D. E. Fleming, R. R. Roehrdanz, K. C. Allen, F. R. Musser
Environmental entomology 2015 v.44 no.3 pp. 898-906
cotton, Lygus lineolaris, laboratories, diet, survival rate, rearing, Gossypium hirsutum, fecundity, geographical variation, mitochondrial genome, plant pests, genes, hatching, provenance, genetic variation, population, Mississippi Delta region, Mississippi
The tarnished plant bug, Lygus lineolaris (Palisot de Beauvois) (Hemiptera: Miridae), is a major pest of cotton (Gossypium hirsutum L.) in the state of Mississippi. Economic data indicate that L. lineolaris is a more serious pest of cotton in the Delta region of Mississippi than in the Hills region; however, little data exist comparing the two populations.

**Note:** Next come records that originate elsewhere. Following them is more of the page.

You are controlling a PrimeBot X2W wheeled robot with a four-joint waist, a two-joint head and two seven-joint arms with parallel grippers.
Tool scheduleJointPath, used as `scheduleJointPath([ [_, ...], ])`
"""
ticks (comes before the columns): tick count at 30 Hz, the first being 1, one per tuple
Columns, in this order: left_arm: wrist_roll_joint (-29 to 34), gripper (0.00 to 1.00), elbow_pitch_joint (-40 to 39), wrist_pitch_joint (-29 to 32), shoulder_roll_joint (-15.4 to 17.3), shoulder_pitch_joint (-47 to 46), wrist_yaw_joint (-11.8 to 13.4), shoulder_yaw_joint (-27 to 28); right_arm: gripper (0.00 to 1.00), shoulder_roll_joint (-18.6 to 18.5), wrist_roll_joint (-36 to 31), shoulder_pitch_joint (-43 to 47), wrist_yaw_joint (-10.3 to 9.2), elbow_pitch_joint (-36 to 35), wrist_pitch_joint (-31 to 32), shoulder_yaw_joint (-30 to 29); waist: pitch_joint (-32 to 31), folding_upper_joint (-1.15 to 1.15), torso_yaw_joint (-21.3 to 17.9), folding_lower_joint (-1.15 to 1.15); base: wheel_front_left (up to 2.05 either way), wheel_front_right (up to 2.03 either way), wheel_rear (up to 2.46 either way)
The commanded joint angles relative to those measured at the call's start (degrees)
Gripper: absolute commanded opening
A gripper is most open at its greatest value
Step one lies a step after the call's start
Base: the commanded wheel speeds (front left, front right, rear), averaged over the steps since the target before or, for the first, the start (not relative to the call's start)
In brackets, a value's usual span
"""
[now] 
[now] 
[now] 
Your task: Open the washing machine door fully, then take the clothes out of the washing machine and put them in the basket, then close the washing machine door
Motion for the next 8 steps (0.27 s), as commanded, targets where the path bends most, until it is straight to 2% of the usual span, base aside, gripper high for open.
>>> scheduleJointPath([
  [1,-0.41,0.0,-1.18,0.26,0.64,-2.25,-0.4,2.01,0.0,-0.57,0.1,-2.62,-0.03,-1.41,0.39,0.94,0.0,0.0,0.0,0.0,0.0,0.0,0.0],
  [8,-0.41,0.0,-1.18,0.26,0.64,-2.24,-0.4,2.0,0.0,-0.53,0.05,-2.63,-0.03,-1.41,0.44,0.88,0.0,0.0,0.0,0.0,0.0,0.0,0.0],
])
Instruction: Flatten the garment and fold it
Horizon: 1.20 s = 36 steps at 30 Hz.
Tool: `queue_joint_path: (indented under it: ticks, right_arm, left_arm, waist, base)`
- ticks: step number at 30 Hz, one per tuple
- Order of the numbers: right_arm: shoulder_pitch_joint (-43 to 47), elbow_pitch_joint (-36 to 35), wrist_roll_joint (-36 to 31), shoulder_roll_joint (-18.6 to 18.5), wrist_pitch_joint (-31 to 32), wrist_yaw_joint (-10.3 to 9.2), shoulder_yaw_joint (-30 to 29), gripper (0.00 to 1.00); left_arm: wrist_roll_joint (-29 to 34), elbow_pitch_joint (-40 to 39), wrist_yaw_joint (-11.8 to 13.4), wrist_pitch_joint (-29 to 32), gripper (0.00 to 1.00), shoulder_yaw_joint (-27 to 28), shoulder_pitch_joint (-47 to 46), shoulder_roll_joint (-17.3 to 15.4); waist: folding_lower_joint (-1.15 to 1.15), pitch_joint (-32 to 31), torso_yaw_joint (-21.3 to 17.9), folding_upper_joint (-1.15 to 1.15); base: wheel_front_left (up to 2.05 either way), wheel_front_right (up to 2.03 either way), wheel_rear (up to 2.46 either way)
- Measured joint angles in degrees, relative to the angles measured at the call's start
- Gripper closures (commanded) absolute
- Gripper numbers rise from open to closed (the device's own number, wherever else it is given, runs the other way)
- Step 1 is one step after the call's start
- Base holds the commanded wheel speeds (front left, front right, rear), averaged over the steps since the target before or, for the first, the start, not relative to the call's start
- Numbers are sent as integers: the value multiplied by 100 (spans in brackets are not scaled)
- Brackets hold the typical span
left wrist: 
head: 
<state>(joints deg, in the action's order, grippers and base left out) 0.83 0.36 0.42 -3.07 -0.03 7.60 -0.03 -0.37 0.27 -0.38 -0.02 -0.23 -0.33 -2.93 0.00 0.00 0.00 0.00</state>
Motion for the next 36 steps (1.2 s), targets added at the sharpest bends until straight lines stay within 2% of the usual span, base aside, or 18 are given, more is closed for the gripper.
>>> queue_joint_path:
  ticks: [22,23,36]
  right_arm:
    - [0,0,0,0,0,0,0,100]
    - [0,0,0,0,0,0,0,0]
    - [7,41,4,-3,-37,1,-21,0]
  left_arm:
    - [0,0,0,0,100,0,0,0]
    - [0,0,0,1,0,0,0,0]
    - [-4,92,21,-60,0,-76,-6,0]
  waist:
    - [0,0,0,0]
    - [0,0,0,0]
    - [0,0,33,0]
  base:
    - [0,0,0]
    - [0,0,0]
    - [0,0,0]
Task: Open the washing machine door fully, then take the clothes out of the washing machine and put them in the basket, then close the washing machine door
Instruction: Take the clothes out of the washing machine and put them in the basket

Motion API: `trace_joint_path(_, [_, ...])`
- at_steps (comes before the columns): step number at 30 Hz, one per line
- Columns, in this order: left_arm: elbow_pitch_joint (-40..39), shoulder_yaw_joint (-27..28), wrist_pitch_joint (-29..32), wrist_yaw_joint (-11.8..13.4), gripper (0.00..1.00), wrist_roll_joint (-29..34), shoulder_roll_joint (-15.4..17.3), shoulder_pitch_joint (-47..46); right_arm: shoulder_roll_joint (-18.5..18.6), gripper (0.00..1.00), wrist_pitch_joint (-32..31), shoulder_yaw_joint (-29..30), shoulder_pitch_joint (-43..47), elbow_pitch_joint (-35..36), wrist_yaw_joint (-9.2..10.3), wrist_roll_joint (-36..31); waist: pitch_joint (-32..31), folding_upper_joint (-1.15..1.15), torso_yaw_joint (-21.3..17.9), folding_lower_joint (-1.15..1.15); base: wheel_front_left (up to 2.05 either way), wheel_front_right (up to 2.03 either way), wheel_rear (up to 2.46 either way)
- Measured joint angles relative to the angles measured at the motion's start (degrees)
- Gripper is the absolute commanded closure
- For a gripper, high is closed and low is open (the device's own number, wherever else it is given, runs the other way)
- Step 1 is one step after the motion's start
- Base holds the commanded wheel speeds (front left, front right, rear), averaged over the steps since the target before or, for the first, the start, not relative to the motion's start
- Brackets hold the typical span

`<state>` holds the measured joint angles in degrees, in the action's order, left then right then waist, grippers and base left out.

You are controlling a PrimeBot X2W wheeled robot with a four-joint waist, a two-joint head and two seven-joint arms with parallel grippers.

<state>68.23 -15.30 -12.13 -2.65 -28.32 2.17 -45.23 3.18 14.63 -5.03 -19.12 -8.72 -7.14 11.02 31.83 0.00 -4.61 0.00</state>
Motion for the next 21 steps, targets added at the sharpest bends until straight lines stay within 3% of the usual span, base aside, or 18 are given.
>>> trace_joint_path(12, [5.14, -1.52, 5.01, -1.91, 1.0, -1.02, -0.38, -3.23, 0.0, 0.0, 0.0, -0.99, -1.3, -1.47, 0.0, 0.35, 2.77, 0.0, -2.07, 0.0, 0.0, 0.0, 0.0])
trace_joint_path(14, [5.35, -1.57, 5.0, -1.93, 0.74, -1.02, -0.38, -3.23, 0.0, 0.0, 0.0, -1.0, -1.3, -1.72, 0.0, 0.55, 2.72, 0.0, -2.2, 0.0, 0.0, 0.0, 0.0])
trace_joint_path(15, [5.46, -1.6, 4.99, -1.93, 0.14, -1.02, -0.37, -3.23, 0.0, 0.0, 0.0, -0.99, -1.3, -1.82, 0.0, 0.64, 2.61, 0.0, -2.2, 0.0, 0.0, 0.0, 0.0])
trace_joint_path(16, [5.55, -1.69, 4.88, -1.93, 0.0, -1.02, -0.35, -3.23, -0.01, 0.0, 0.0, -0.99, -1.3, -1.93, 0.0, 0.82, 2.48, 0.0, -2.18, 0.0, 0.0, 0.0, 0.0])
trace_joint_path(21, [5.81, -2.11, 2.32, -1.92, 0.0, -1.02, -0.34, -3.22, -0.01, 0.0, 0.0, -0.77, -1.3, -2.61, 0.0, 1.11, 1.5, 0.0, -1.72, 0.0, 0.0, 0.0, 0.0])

Two experiments were undertaken to compare L. lineolaris from these two geographically distinct regions. In the first experiment, colonies of L. lineolaris from each region were reared in the laboratory under controlled conditions and measurements of development time, survivorship, fecundity, and hatch rate were compared. The geographic region of origin had no effect on any of the variables measured; however, the diet used for rearing had a significant effect on all variables except hatch rate. In the second experiment, part of the cox1 gene of the L. lineolaris mitochondrial genome was compared between the two populations to examine possible genetic differences between L. lineolaris from the two regions of Mississippi. Data revealed two cox1 clades in the Delta region and only one cox1 clade in the Hills region. Taken together, the data do not explain the reason for the differences in the severity of damage to cotton in the two regions.